Every virtual machine I restart doesn't boot.
-
Hello,
Every virtual machine I restart doesn't boot. It just show VM.start: 33%. I did:
# xe-toolstack-restart
# service xapi restartBut, problem exit. All my servers went down.
What should I do?
Thank you.
-
@ohthisis hi, need more context...
seems to be a storage issue... do you have somethiong in LOGS tab of the VM and/or SR ?do you have any issue represented in DASHBOARD/HEALTH ?
what version of XCP / XO or XOA ?
-
@Pilow
I see :Headers Timeout ErrorNothing in the HEALTH and I use Xen Orchestra, commit 83a69 and:
[09:04 xcp-ng ~]# cat /etc/redhat-release XCP-ng release 8.2.1 (xenenterprise) -
@ohthisis how many hosts in the pool ?
is it shared or local storage for your VMs ?on cli on hosts try
# xl listand
# xenops-cli listreport back the results
-
@Pilow
I just have one host and I use local storage.[09:27 xcp-ng ~]# xl list Name ID Mem VCPUs State Time(s) Domain-0 0 5936 16 r----- 18024910.4 XO 72 4096 2 -b---- 8899359.6 Grafana 114 16383 1 --psr- 2983554.9 Tor 156 2039 1 --p--- 0.0 [09:28 xcp-ng ~]# xenops-cli list Name ID Mem VCPUs State Time(s) Tor - 2048 4 Paused Grafana - 16384 4 Paused XO 72 4096 2 Running -
@ohthisis you confirm that your 2 VMs Grafana and Tor are paused in web UI ?
if not, tryxe vm-reset-powerstate uuid=<uuid_of_vm> force=trueand do a restart toolstack afterward
-
@Pilow
Doesn't work. It just show VM.start: 33%
I'm afraid to restart the server too because the XO will not run also. -
I don't know what happened.
-
@ohthisis the --psr- state of Grafana is suspicious...
0.0 in Time column for Tor toodid you have a brutal reboot / power loss of this server ?
is your storage OK ?there is some commands to brutally kill all VM in hybrid states like that, but could corrupt data inside (like a forced hard shutdown would do)

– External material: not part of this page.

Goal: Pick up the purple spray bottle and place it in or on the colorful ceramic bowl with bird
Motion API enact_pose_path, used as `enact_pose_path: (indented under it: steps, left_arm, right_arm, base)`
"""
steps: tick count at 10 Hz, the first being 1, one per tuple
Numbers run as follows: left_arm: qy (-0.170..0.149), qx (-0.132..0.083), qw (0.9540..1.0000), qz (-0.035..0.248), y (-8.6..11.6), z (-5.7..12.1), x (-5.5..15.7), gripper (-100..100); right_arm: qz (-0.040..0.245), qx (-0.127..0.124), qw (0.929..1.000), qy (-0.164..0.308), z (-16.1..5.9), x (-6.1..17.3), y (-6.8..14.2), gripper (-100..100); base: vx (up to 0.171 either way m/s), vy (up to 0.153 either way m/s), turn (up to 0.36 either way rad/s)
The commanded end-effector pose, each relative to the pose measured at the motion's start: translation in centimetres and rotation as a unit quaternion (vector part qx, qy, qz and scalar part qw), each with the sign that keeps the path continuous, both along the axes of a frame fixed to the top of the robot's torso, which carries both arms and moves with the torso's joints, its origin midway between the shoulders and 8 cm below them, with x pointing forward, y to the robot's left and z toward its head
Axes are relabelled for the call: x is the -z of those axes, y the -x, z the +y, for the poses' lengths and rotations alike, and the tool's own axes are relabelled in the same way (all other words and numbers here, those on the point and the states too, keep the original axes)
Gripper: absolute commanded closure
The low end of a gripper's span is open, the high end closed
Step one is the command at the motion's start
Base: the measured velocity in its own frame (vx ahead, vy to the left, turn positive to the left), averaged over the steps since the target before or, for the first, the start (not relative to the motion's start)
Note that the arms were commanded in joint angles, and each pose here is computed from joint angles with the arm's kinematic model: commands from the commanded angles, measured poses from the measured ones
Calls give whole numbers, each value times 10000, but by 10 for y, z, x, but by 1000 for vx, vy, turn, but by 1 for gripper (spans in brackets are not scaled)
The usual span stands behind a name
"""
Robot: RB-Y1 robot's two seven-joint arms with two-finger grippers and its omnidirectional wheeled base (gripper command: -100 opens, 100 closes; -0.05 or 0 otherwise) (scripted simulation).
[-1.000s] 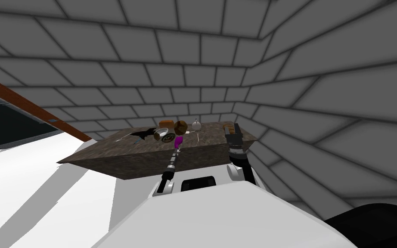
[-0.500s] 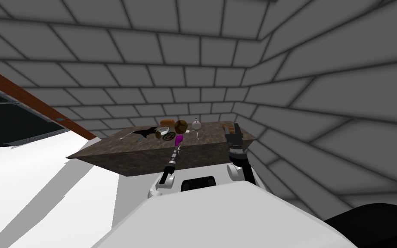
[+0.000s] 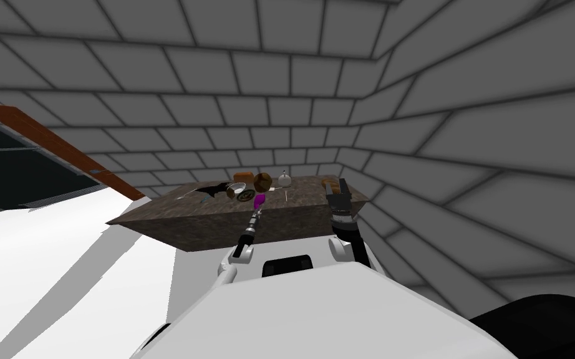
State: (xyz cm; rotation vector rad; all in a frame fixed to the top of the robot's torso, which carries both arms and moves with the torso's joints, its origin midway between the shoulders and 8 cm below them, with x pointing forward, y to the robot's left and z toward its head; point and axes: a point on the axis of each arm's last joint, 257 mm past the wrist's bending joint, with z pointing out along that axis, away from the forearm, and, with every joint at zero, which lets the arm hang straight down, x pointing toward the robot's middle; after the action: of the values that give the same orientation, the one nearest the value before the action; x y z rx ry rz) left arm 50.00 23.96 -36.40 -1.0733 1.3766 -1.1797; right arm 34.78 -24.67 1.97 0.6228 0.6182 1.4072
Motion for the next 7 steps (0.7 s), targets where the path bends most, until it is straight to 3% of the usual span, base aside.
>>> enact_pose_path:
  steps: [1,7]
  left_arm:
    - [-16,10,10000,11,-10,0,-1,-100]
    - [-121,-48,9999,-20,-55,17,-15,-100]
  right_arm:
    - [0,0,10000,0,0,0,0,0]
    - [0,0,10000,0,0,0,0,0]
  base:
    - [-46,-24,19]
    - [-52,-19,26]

do you have backups of your VMs ?
# xl destroy 114This command would kill the domain runtime (hard shutdown) of Grafana VM
it would then disappear of xl list
followed by a toolstack restart, should present you an halted VM in web UI that potentially could be started normally if no other issue on storage existsbut :
- i do not recommend this action if your storage currently have issues
- i do not recommend this action if you do not have backups
- i do not recommend this action, it could corrupt data inside the VM (it is paused.. but is it really ?!)
just noticed you do not have same vCPUs on VMs with each command.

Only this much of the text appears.